Digital skills gap poses major economic threat, Microsoft study claims

The UK’s digital skills gap could pose a risk to economic recovery, new research from Microsoft claims, with over three-quarters of UK leaders citing a large digital talent pool as essential to driving UK competitiveness. The study, Unlocking the UK’s potential with digital skills, was conducted in partnership with Dr Chris Brauer at Goldsmiths, University of London to assess the UK’s skills gap and provide practical guidance for organisations on how to tackle it. It predicts the rise of a “Next Gen Worker” that is empowered by low-code and no-code technology, but also finds that a failure to embrace technological skills could leave companies struggling to compete on the global stage.

According to the findings, 80% of UK leaders believe investment in skills will be important to the country’s economic recovery following COVID-19, while 78% also view a large pool of digital talent as essential to driving UK competitiveness.

The majority of UK employees (59%) think developing their skills will be important to future employability, while 49% felt it was important to develop their skills capabilities following the outbreak of COVID-19 and the first UK lockdown in March.

Yet despite consensus around such skills being essential to economic recovery, more than two-thirds (69%) of UK business leaders believe their organisation is currently facing a skills gap. Many are concerned that the lack of skills in their organisation will impact success. Additionally, 63% of UK employees did not agree that they have the appropriate skills to fulfill new and emerging roles in their industry.
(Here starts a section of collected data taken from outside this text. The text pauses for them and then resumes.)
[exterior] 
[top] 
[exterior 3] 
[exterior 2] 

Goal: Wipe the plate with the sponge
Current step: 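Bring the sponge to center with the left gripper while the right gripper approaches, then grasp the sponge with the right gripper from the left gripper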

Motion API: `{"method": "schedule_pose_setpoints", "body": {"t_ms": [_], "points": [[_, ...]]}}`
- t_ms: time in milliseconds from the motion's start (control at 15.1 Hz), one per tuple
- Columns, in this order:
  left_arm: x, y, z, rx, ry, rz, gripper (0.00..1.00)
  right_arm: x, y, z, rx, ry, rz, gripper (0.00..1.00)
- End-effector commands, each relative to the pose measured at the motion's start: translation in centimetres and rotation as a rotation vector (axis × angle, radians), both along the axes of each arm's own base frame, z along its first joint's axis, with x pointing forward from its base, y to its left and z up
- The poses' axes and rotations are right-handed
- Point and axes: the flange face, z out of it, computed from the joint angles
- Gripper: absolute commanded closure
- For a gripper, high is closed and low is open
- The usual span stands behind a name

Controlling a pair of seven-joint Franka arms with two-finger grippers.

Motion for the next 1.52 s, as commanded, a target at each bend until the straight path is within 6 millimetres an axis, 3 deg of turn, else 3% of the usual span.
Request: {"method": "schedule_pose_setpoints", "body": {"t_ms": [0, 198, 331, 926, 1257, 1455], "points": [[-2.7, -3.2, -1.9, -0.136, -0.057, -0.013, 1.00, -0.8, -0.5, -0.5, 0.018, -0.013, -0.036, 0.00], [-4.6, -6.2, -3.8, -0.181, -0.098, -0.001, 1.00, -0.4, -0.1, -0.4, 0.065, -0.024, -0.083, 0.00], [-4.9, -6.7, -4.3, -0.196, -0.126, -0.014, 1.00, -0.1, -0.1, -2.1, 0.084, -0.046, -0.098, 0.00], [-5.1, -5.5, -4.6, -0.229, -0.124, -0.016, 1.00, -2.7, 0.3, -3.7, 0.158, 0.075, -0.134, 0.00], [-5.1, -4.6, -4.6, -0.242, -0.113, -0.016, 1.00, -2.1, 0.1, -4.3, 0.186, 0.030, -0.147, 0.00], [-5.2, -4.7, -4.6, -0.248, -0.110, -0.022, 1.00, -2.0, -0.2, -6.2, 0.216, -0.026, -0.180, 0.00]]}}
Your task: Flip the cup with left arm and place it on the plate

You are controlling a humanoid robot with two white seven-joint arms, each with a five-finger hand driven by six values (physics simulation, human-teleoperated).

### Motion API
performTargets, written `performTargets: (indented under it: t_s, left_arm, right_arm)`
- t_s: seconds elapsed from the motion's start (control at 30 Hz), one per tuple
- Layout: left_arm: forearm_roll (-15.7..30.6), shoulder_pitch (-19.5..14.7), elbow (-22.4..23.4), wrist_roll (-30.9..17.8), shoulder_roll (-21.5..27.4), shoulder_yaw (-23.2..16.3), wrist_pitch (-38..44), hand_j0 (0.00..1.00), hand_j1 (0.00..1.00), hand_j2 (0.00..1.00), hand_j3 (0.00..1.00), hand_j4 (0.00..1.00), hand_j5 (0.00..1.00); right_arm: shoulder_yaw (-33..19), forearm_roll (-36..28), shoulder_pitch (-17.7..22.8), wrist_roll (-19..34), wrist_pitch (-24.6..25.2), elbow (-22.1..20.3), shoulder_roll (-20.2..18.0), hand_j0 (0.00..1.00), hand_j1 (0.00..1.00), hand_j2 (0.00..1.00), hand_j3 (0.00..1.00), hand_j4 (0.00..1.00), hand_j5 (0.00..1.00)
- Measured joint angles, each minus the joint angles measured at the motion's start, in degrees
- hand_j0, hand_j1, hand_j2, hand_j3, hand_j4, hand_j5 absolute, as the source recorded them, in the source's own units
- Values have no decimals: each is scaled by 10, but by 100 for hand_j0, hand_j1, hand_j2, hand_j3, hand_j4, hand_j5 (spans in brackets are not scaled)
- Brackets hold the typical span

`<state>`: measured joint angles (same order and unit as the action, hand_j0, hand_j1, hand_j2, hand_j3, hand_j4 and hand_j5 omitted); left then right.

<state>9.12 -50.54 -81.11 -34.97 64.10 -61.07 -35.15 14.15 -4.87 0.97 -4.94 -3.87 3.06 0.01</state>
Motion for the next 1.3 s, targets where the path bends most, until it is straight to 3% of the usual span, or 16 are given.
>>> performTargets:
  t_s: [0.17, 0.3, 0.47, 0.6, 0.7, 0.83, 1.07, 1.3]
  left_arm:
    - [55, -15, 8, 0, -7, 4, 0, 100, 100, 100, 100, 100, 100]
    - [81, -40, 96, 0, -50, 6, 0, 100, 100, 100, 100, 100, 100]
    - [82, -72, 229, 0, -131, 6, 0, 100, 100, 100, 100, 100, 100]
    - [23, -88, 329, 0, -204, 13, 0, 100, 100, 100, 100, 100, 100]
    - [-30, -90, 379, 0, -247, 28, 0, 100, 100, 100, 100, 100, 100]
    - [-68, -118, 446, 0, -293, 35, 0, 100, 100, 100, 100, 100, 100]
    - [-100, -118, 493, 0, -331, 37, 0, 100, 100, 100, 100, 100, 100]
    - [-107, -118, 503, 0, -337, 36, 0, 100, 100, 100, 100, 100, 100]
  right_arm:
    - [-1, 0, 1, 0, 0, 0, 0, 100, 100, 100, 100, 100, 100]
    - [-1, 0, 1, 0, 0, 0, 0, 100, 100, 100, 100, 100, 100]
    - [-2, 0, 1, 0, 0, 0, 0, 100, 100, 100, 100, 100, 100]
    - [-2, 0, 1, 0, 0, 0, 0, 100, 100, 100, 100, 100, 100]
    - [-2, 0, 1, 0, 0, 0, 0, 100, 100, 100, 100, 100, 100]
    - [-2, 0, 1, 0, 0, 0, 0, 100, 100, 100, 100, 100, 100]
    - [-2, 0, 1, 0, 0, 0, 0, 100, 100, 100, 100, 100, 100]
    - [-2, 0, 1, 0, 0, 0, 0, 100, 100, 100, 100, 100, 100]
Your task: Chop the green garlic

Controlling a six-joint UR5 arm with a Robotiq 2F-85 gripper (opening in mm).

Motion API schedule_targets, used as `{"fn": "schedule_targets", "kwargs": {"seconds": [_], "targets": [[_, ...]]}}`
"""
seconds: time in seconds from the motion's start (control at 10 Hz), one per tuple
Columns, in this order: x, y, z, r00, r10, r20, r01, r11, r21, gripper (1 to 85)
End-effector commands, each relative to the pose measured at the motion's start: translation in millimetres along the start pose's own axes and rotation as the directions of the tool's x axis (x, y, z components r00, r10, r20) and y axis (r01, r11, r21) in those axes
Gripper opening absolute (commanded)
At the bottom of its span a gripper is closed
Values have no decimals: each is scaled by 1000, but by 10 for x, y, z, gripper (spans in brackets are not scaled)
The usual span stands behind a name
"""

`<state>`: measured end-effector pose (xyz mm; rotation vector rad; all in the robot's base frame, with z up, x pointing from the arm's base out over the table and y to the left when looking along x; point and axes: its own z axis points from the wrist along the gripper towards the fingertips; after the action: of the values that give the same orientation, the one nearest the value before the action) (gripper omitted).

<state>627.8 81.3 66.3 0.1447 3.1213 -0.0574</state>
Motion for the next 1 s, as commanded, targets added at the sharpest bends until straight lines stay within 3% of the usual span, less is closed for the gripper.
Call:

The research raises concerns over the UK’s digital shortcomings, which have come into sharper focus due to COVID-19 and the acceleration of digital transformation at many companies. Separate research from CBI recently revealed that nine in 10 employees will need to need some form of reskilling by 2030, with businesses, government and individuals needing to increase spending on adult education by £130 billion over 10 years (£13 billion a year).

 

Major impact

Microsoft’s research also claims that digital skills are responsible for a minimum of 2.4% of a firm’s bottom line. For a company with annual profits of £1 billion, that equates to £24 million every year.

In an uncertain economic climate –54% of UK organisations have reported a net decrease in revenue this year, according to Creating a blueprint for UK competitiveness – this impact should not be underestimated. Microsoft’s research also identified talent and skills development as a key dimension essential in driving organisational competitiveness.

The report includes insights from leading UK businesses, industry experts and academics. Alongside cost (37%), the lack of a skills investment strategy (28%) and a lack of knowledge on which skills initiatives to focus on (23%) were the biggest barriers organisations cite when addressing the skills gap.

Graph showing barriers to investing in digital skills

To pinpoint which skills to focus on, the study analysed Jisc’s Building Digital Capability model, identifying six key skill areas that comprise digital capability: information literacy, data literacy, media literacy, digital creation, digital research and problem solving and innovation abilities.

These skills were then ranked according to their business impact, with data literacy coming out top, a skill which opens the door to greater development of technical skills such as cloud, AI and data governance.

A bar chart showing how digital skills rank for business impact

Delving deeper into these skills sets, the research identified two distinct types of digital skills: productive skills (the technical skills which allow someone to create digital tools and systems) and consumptive skills (skills that allow someone to use digital solutions which others have built).

The research suggests that productive skills deliver nearly double the performance of consumptive skills, so this is a crucial area to focus on.

Yet, the study outlined that few employees are currently able to deploy productive skills, with just 17% currently feeling able to create digital tools and systems for other works to adopt.

Despite this, the research identified an untapped resource – the Next Gen Worker – who, enabled by low-code and no-code technology, is armed with high consumptive skills and emerging productive ones.

This was apparent not only in conversations with industry experts and academics but also in the data itself, which revealed that nearly three-quarters of survey respondents (73%) can be identified as Next Gen Workers, those demonstrating high consumptive and emerging productive skills.

A chart showing the rise of the next-gen worker

The report, which recorded the views of 2,044 employees and nearly 544 senior decision makers across the UK, also highlights initial steps organisations can take to harness the potential of the Next Gen Worker. These include evaluating talent pools, developing data literacy and integrated digital team to drive skills forward; considering non-traditional learning opportunities, evolving learning schemes to focus on advanced digital training and creating champions for change; re-thinking talent acquisition, identifying gaps and fostering a dynamic culture, inclusive of everyone.

The performance benefits for harnessing the Next Gen Worker are clear but the research revealed that digital upskilling is also a social responsibility, with 70% of UK employees responding that access to skills is also vital for economic, social and financial inclusion.